At the same time, Russian media outlets were publicly praising Trump and accusing Clinton of “corruption, poor physical and mental health, and ties to Islamic extremism.”
The most substantial supporting documentation in the unclassified version of the IC report consists of clippings from Russian media sources like Sputnik News and RT.com. There is a sizable appendix charting the growing influence of RT.com and tracing its links to Russian politicians and intelligence officials.
The report concludes that the Russians learned a great deal about running a successful influence operation in 2016 and will continue both using and refining their tactics. The IC states that immediately after Election Day, Russian intelligence launched a new “spearphishing” campaign designed to trick victims into revealing their computer passwords.
In his statement about the release of the IC report, House Speaker Paul Ryan (R-WI) summed up both the arguments advanced by the report, and the media narratives it dispels:
Russia has a track record of working against our interests, and they clearly tried to meddle in our political system. I strongly condemn any outside interference in our elections, which we must work to prevent moving forward.
We must also be clear that there is no evidence that there was any interference in the voting or balloting process. We cannot allow partisans to exploit this report in an attempt to delegitimize the president-elect’s victory.
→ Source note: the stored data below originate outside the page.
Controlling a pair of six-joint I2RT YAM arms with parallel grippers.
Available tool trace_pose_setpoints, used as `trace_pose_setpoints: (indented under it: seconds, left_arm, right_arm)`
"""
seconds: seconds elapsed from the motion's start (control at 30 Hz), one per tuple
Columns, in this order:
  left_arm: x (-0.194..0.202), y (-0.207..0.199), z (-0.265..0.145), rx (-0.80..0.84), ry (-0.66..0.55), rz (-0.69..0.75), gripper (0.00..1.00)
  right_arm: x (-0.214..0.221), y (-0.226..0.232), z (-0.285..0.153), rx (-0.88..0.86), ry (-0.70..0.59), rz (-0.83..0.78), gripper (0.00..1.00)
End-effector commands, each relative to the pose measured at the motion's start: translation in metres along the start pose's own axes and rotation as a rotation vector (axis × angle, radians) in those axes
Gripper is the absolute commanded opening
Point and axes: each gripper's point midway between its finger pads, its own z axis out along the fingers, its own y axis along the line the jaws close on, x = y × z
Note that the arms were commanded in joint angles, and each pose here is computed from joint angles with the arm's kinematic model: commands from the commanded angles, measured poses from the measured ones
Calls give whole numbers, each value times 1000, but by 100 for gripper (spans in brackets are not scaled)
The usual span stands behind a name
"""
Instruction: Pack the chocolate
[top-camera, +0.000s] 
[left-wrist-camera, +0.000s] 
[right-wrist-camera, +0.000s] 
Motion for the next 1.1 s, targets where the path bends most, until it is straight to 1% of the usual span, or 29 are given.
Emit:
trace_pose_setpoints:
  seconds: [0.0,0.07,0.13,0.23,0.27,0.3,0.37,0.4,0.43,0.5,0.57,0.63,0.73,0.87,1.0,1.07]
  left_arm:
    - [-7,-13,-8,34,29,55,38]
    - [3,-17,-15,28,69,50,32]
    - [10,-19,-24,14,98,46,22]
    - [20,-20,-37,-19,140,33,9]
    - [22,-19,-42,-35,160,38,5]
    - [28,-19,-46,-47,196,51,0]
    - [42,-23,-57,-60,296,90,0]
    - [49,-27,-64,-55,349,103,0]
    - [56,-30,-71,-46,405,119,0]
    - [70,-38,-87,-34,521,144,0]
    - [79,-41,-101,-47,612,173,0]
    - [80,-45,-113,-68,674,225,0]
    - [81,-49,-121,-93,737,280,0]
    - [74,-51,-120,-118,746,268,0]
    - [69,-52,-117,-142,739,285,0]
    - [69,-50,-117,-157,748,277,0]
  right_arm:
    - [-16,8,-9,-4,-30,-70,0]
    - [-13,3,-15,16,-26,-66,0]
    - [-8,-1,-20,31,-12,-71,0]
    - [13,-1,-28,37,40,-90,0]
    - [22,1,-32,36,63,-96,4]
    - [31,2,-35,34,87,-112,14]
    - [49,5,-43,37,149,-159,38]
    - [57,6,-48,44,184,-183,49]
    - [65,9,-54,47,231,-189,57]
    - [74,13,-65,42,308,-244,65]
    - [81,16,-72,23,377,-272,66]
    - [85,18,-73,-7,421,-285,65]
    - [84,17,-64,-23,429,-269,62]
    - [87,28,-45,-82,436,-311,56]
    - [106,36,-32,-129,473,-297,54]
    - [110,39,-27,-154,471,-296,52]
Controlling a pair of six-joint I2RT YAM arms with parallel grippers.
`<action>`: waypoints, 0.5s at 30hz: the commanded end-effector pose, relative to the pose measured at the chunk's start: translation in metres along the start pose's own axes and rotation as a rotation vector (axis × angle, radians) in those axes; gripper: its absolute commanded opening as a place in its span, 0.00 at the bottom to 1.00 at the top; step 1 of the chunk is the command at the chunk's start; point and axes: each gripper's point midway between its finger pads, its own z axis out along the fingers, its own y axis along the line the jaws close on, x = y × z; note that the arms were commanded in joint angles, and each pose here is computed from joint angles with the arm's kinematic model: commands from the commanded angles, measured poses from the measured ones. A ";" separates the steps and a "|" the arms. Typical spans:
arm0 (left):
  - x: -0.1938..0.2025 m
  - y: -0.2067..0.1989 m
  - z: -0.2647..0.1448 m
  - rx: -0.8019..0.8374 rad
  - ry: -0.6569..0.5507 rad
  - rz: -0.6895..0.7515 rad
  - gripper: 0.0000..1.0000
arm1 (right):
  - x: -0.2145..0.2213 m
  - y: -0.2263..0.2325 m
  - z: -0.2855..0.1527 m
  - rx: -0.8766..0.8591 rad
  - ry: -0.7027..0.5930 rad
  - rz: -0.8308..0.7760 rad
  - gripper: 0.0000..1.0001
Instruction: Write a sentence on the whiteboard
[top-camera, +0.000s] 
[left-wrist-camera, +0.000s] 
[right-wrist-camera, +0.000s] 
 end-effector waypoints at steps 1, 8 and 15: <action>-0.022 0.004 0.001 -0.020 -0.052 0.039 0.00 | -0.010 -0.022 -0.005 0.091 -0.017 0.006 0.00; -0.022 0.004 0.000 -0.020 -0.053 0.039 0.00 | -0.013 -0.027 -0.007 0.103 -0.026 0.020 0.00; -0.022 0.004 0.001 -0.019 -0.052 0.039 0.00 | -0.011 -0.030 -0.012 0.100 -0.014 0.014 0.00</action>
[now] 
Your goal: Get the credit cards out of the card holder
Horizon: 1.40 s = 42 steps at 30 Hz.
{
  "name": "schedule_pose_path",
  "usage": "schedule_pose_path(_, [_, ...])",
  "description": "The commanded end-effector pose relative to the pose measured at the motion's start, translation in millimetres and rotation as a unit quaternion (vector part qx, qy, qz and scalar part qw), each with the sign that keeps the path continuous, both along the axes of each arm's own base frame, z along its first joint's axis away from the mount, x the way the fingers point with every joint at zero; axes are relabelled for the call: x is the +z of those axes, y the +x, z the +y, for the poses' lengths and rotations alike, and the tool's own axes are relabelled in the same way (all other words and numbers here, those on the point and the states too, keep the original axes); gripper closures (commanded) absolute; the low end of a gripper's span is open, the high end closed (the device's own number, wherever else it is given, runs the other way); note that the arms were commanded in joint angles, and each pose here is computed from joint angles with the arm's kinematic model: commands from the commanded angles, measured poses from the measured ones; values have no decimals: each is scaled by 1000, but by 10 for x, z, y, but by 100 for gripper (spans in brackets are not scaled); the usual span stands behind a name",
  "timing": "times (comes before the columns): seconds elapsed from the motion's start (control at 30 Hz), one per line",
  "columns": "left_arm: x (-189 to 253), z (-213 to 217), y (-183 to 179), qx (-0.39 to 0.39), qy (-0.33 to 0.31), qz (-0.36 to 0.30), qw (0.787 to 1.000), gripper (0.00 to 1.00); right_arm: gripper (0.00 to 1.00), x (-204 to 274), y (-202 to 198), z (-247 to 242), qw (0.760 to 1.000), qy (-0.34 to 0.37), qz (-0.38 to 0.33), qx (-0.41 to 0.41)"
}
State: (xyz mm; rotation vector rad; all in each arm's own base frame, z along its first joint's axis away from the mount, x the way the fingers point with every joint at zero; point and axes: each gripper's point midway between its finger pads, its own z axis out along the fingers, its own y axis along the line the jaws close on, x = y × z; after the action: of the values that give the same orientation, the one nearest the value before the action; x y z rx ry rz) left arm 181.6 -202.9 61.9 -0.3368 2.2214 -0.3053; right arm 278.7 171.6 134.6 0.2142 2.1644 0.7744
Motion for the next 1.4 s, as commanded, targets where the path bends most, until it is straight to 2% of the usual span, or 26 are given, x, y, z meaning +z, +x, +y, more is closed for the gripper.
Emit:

Donald Trump won this election fair and square because he heard the voices of Americans who felt forgotten.
Donald Trump made a similar point after meeting with intelligence community leaders on Friday morning, shortly before the declassified IC report was released to the public:
While Russia, China, other countries, outside groups and people are consistently trying to break through the cyber infrastructure of our governmental institutions, businesses and organizations including the Democrat National Committee, there was absolutely no effect on the outcome of the election, including the fact that there was no tampering whatsoever with voting machines.
Trump promised aggressive action to combat cyberattacks and said, “America’s safety and security will be my number one priority.”